When writing down an infinite sum (or product, union, intersection), in order to achieve maximal generality, one has to use an index set, i.e. not write "i = 1 ... infinity", but instead "i element of I". This allows for the operation to be performed on an uncountable number of operands, not just a countable one. For reasons explained in finite vs. countable vs. uncountable, this can be a crucial difference.

In formal language theory and the theory of computation, index sets have a slightly different meaning. Say we are given some universal Turing Machine U, a Turing Machine capable of simulating the behavior of any other Turing Machine given the encoding of that TM on its input tape. Every such encoding is simply a string of symbols from the Turing machine's input alphabet, and every such encoding may be reduced to a number in a simple way, into the Turing machine's "Godel number", or (to use Turing's original terminology) its description number.
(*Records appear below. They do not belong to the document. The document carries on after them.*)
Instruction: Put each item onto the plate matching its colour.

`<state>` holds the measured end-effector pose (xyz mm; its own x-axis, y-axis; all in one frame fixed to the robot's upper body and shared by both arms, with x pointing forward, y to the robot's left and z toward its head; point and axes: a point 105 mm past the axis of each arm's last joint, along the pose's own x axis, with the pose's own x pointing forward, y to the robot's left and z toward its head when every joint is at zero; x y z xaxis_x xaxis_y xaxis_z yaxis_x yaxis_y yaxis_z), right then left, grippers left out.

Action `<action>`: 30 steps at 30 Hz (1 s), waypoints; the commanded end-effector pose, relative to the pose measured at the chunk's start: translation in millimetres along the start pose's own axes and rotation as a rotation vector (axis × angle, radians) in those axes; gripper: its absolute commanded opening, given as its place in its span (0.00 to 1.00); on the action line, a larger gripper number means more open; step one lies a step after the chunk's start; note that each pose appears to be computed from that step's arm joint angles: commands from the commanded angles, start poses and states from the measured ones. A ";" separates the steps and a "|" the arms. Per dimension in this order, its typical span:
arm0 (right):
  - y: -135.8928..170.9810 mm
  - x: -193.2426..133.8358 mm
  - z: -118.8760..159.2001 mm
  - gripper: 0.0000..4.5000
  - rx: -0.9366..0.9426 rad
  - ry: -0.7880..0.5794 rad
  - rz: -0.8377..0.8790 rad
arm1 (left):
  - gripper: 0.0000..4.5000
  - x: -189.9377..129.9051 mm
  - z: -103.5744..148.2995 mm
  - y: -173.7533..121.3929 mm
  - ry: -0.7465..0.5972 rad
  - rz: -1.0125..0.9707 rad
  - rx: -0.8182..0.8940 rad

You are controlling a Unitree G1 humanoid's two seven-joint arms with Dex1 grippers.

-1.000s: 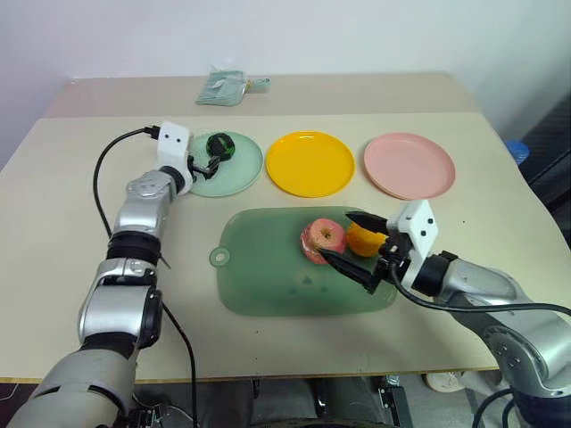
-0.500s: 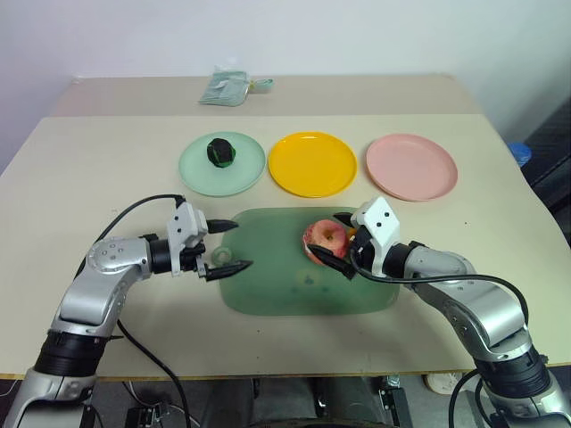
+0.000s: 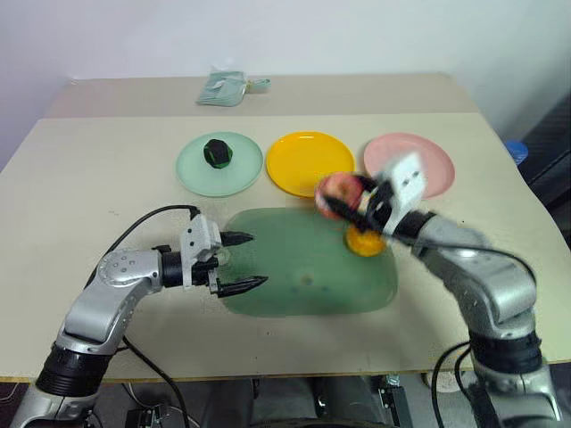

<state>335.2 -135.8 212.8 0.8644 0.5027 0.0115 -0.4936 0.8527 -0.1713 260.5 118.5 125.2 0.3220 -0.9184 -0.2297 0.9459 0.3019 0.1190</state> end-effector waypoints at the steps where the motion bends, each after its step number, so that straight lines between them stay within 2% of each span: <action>1: -73.0 -5.4 -6.9 0.62 -0.016 0.074 -0.313 | 1.00 8.1 13.0 -12.3 -0.067 -0.040 0.011; 4: -109.0 -0.6 -19.0 0.62 0.000 0.122 -0.428 | 1.00 13.6 14.1 -18.5 -0.084 -0.058 0.003; 8: -134.8 11.9 -25.5 0.62 0.022 0.110 -0.479 | 1.00 17.8 11.5 -23.4 -0.083 -0.064 -0.001; 9: -138.2 13.8 -25.8 0.81 0.025 0.103 -0.481 | 1.00 18.0 10.7 -24.2 -0.082 -0.063 -0.001; 11: -136.9 16.8 -18.7 0.99 0.010 0.066 -0.449 | 1.00 16.0 8.0 -23.7 -0.074 -0.047 -0.002; 13: -129.4 17.1 -9.2 0.99 -0.021 0.027 -0.403 | 1.00 12.4 5.3 -21.9 -0.069 -0.027 -0.007; 16: -78.9 6.3 2.3 0.99 -0.074 -0.033 -0.113 | 1.00 4.0 -3.1 -16.2 -0.059 0.018 -0.023; 17: -54.4 -3.1 -1.7 0.99 -0.080 -0.023 0.023 | 1.00 1.4 -6.2 -14.6 -0.054 0.027 -0.024; 19: -23.7 -18.4 -12.4 0.99 -0.087 0.018 0.191 | 1.00 -1.5 -9.2 -12.2 -0.049 0.035 -0.024; 21: -0.4 -34.8 -32.6 0.99 -0.076 0.099 0.300 | 1.00 -5.3 -12.0 -8.4 -0.045 0.041 -0.024; 24: 13.3 -47.4 -53.9 0.99 -0.071 0.184 0.341 | 1.00 -9.1 -13.7 -4.0 -0.036 0.042 -0.014; 27: 10.1 -49.7 -75.6 0.99 -0.120 0.270 0.301 | 1.00 -9.9 -11.5 -1.5 -0.037 0.039 -0.004; 30: 7.4 -48.6 -85.1 0.99 -0.140 0.299 0.280 | 1.00 -8.3 -7.9 -1.9 -0.042 0.033 0.002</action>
<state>298.4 -166.7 134.0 0.7032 0.6372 -0.3154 -0.7096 0.6569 -0.2549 256.8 128.6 108.7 0.3554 -0.9114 -0.2074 0.9347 0.3440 0.0898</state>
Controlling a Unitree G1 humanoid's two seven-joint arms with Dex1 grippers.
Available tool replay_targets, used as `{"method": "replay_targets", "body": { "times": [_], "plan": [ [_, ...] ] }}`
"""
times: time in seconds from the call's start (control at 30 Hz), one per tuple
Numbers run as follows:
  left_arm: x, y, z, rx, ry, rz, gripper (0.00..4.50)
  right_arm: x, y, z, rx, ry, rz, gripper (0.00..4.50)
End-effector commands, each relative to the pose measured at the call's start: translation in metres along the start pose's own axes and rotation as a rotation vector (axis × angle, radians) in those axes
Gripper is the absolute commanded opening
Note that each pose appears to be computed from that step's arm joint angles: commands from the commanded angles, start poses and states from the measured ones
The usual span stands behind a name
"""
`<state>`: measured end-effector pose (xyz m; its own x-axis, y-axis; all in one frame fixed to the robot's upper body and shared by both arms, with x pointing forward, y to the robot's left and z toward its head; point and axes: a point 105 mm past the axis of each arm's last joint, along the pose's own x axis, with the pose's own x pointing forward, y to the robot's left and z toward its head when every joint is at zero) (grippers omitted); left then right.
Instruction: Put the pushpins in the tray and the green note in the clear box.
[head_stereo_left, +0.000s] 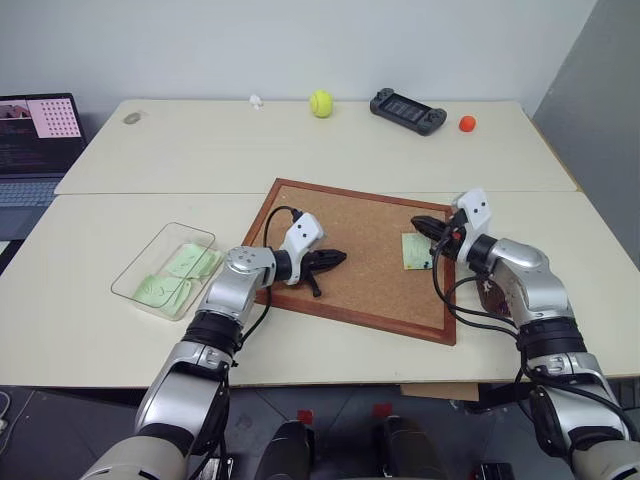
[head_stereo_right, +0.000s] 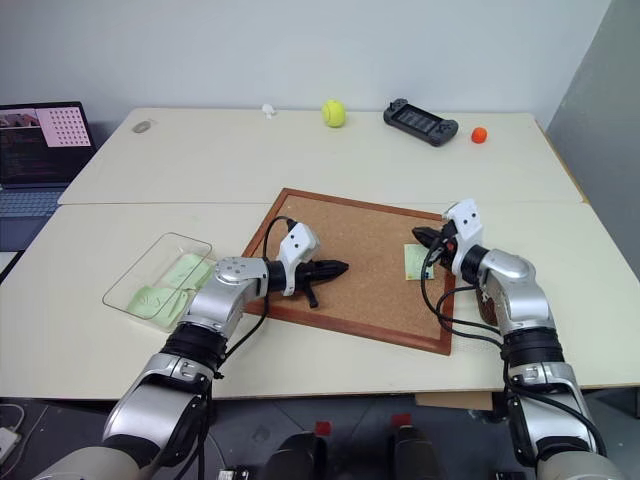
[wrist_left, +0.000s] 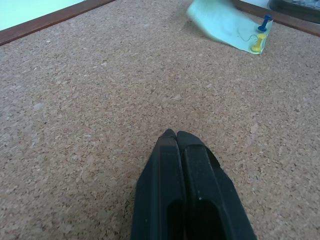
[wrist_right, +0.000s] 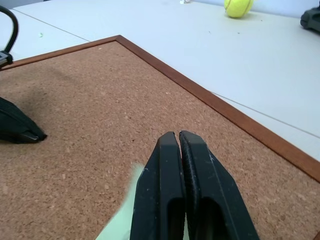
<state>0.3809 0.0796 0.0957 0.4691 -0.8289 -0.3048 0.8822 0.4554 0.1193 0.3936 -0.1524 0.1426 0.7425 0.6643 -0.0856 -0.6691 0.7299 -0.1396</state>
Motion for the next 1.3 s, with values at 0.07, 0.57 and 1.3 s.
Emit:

An index set is defined as the set of all the description numbers corresponding to the Turing machines that compute some partial recursive function in a set of such functions.

Note that any index set must either be empty or infinite, as an infinite number of Turing machines exist that can compute a particular function (one merely need add an arbitrary number of useless states to any Turing machine that computes the function to see this). The index set consisting of all partial recursive functions is obviously recursively enumerable, but remarkably enough, by Rice's Theorem, all other nontrivial index sets are actually undecidable.